__What is required__. Match the string "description" against each line below, and copy every line that matches.

(Stored dataset items)
- Opening Delimiter -

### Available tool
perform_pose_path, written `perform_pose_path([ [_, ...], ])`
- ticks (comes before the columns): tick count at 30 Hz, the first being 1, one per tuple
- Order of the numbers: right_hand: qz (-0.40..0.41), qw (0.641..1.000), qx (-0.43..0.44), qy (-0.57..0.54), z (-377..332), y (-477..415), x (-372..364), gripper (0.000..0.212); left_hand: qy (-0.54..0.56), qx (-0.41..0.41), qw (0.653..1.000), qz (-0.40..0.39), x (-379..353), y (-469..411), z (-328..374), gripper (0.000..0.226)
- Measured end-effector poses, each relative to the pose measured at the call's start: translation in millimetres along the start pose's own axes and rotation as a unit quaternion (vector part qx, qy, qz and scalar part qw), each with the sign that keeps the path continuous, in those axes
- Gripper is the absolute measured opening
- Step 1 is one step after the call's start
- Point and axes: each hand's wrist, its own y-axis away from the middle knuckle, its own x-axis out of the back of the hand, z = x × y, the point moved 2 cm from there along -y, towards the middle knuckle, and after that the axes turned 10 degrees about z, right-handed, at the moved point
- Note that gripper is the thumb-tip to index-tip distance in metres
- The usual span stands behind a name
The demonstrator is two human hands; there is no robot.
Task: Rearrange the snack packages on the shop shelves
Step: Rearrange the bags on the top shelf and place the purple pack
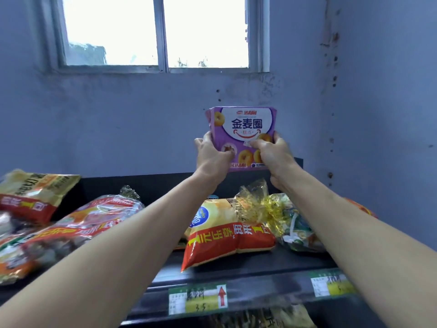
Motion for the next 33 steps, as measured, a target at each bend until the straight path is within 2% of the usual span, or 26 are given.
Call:
perform_pose_path([
  [4, 0.005, 0.998, 0.047, 0.031, -11.0, 36.8, -16.6, 0.050, 0.007, -0.009, 0.998, 0.057, 33.0, 17.1, 8.3, 0.052],
  [12, -0.059, 0.997, 0.048, 0.001, -32.9, 112.4, -79.5, 0.068, -0.027, -0.015, 0.992, 0.120, 132.3, 34.6, 16.7, 0.054],
  [17, -0.124, 0.990, 0.049, -0.033, -54.2, 173.3, -165.8, 0.078, -0.061, -0.035, 0.981, 0.178, 239.0, 34.1, 26.2, 0.049],
  [23, -0.222, 0.973, 0.010, -0.069, -69.7, 286.6, -310.7, 0.087, -0.143, -0.046, 0.956, 0.251, 418.1, 30.6, 18.1, 0.045],
  [28, -0.285, 0.954, -0.028, -0.094, -81.3, 362.8, -418.1, 0.078, -0.163, -0.031, 0.947, 0.274, 556.3, 14.3, 3.9, 0.047],
  [30, -0.294, 0.950, -0.039, -0.098, -82.1, 380.9, -451.0, 0.077, -0.159, -0.025, 0.949, 0.272, 596.0, 4.0, -3.8, 0.049],
  [33, -0.314, 0.943, -0.053, -0.097, -79.2, 398.0, -488.2, 0.062, -0.168, -0.013, 0.950, 0.262, 639.6, -10.3, -20.6, 0.049],
])
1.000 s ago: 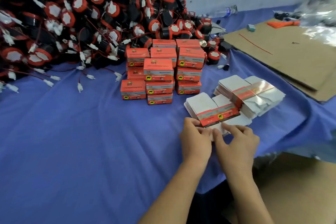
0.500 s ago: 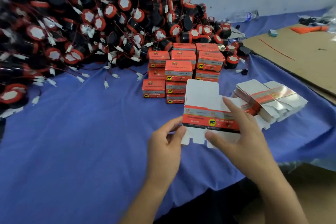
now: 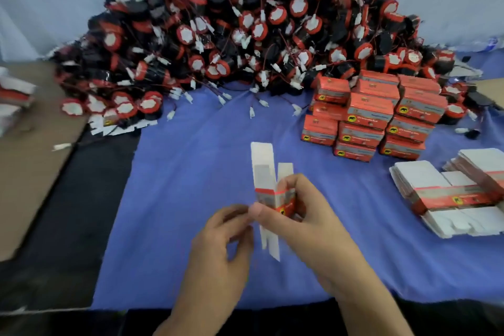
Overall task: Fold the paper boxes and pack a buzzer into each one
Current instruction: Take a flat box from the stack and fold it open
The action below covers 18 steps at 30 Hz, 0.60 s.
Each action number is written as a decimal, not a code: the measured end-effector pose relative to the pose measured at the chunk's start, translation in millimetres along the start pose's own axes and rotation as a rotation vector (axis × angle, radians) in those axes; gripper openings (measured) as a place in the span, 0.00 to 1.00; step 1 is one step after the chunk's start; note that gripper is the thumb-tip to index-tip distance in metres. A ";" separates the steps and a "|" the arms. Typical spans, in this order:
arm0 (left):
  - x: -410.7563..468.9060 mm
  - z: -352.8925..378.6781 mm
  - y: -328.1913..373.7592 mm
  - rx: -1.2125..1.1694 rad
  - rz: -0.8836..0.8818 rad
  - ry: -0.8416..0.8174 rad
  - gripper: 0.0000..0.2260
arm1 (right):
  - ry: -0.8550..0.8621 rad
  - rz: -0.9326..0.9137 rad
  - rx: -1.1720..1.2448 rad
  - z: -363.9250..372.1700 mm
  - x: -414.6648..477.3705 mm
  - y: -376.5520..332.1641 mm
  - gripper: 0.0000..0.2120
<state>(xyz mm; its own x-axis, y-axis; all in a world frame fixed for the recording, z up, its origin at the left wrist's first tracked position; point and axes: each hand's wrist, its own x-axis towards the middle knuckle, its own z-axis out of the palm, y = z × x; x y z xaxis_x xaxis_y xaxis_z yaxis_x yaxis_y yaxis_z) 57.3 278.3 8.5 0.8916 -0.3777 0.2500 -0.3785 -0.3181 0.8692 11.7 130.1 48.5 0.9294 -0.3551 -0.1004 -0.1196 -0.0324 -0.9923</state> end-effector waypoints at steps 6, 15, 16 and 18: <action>-22.0 -28.3 -8.2 -0.167 -0.072 0.039 0.21 | -0.013 0.155 0.408 29.2 1.0 -9.3 0.17; -22.0 -27.9 -9.0 -0.333 0.015 0.094 0.49 | -0.083 0.488 0.878 42.0 -14.9 -18.2 0.29; -19.9 -29.8 -10.1 -0.296 0.061 0.124 0.45 | -0.088 0.530 0.913 42.4 -16.4 -19.2 0.32; -16.4 -38.3 -11.1 -0.260 0.129 0.130 0.36 | -0.153 0.591 0.892 42.3 -21.5 -19.6 0.36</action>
<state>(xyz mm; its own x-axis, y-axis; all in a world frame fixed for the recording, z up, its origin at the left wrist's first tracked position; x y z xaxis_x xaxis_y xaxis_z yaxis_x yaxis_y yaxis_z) 56.4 321.3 11.1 0.8707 -0.2812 0.4035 -0.4296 -0.0354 0.9023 8.9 177.9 67.1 0.8494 0.0313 -0.5267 -0.3233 0.8198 -0.4727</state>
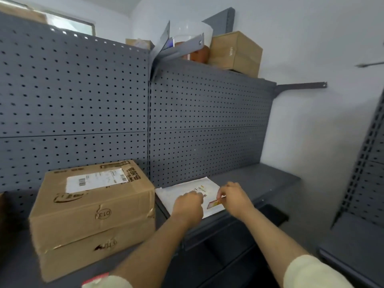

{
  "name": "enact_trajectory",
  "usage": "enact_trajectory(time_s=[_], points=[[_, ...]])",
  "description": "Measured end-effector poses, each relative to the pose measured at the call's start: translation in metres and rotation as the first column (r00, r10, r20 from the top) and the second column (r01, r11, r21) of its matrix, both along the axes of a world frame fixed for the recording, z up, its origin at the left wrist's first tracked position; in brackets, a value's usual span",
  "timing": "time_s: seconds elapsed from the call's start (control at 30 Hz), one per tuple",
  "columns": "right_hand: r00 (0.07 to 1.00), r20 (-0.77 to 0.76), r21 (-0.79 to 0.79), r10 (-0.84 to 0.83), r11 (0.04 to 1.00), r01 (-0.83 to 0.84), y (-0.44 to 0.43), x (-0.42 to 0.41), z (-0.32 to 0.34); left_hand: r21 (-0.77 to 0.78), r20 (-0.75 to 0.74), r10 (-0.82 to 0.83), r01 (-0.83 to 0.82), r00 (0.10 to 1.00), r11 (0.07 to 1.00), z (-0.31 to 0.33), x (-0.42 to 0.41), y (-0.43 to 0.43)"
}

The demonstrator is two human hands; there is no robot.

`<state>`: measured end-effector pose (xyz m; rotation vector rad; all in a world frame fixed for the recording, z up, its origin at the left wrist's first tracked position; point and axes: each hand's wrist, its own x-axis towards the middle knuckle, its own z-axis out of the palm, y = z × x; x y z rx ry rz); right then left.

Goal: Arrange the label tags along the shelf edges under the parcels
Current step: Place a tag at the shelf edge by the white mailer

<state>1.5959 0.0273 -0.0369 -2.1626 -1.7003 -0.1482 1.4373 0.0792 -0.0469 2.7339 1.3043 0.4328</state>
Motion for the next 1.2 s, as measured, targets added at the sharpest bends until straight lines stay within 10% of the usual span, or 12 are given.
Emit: enact_trajectory(time_s=[0.3, 0.67, 1.2], points=[[0.983, -0.148, -0.165, -0.11, 0.983, 0.086, 0.006, 0.037, -0.045, -0.258, -0.257, -0.105, 0.036, 0.961, 0.965, -0.074, 0.045, 0.002], [0.958, -0.286, -0.142, -0.016, 0.989, -0.026, 0.03, 0.043, -0.071, -0.222, -0.217, -0.088, 0.038, 0.972, 0.974, -0.083, 0.058, 0.013], [0.996, -0.089, -0.231, 0.018, 0.972, -0.039, 0.039, 0.035, -0.1, -0.186, -0.151, -0.142, 0.112, 0.978, 0.976, -0.083, 0.04, 0.014]])
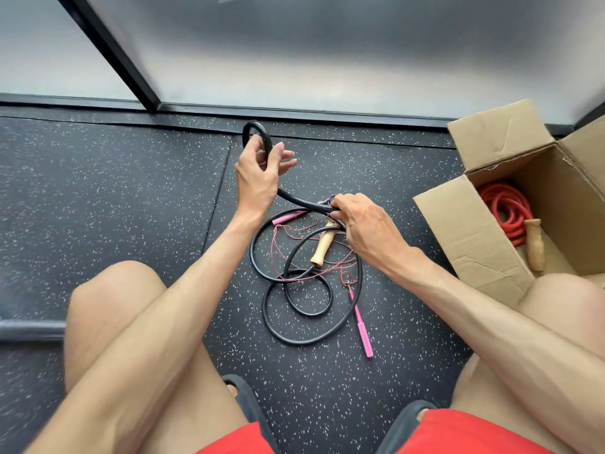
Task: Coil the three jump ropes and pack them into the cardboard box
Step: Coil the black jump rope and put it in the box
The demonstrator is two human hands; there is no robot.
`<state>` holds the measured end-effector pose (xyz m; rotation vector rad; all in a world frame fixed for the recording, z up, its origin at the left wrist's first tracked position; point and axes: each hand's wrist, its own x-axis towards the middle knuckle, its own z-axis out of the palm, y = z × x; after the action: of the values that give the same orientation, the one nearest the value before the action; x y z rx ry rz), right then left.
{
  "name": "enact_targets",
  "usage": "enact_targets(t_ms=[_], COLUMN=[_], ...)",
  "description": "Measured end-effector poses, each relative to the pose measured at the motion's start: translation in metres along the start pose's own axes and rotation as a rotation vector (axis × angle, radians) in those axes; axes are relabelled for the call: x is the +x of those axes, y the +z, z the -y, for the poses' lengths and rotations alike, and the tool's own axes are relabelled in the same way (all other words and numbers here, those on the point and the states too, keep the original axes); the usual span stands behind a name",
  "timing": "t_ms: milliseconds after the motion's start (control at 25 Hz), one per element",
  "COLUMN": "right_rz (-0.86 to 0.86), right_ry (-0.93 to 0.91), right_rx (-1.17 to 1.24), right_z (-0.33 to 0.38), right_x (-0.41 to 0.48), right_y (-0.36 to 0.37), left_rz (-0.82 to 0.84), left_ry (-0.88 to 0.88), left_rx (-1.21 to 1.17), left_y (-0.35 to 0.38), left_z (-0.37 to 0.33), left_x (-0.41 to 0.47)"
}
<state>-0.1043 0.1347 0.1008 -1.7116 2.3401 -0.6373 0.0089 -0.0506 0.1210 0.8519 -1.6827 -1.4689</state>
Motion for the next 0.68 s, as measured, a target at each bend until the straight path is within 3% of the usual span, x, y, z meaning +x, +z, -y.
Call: enact_targets(t_ms=[160, 320, 440, 560, 680], right_rz=[0.011, 0.013, -0.092, -0.198, -0.253], right_ry=[-0.122, -0.272, -0.312, -0.261, -0.216], right_rx=[-0.05, -0.005, 0.008, -0.018, 0.03], right_z=[0.001, 0.002, -0.003, -0.013, -0.012], right_x=[0.003, 0.001, -0.001, 0.0, 0.001], right_y=[-0.014, -0.026, -0.037, -0.044, -0.043], left_rz=[0.062, 0.233, 0.42, 0.546, 0.669], left_ry=[0.115, 0.113, 0.118, -0.025, -0.277], left_rx=[0.394, 0.52, 0.611, 0.537, 0.276], left_y=[-0.011, -0.016, -0.015, -0.012, -0.008], left_z=[0.01, 0.015, 0.015, 0.004, -0.008], left_x=[-0.003, -0.018, -0.03, -0.038, -0.048])
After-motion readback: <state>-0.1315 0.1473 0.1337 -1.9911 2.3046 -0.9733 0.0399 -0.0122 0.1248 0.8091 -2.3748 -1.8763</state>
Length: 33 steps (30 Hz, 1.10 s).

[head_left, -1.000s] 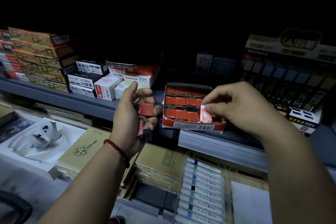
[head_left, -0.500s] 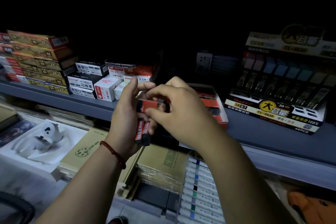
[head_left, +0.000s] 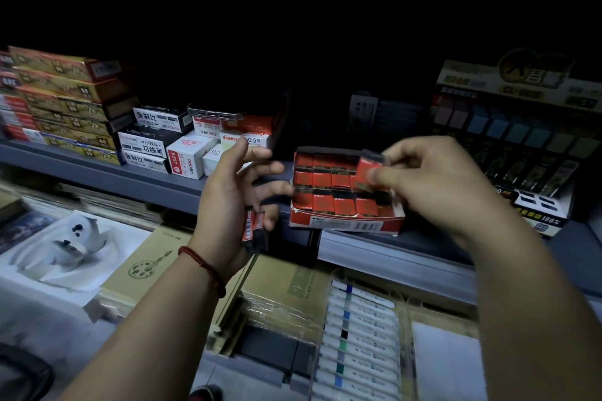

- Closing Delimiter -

__Worked solution__.
  "description": "Measured end-effector poses, each relative to the pose measured at the call's start: translation in metres and rotation as the first column (r00, r10, r20 from the top) and the second column (r01, r11, r21) of its matrix, both along the axes of a world frame fixed for the recording, z up, its origin at the left wrist's first tracked position; in brackets, a value's usual span",
  "description": "Measured end-effector poses, each relative to the pose measured at the motion's start: translation in metres along the start pose's own axes and rotation as a rotation vector (axis × angle, radians) in those axes; axes are relabelled for the call: x is the +x of those axes, y the +z, z the -y, for the poses' lengths and rotations alike, and the tool's own axes are relabelled in the same way (all other words and numbers here, those on the point and the states too, keep the original axes); the usual span stands behind a name",

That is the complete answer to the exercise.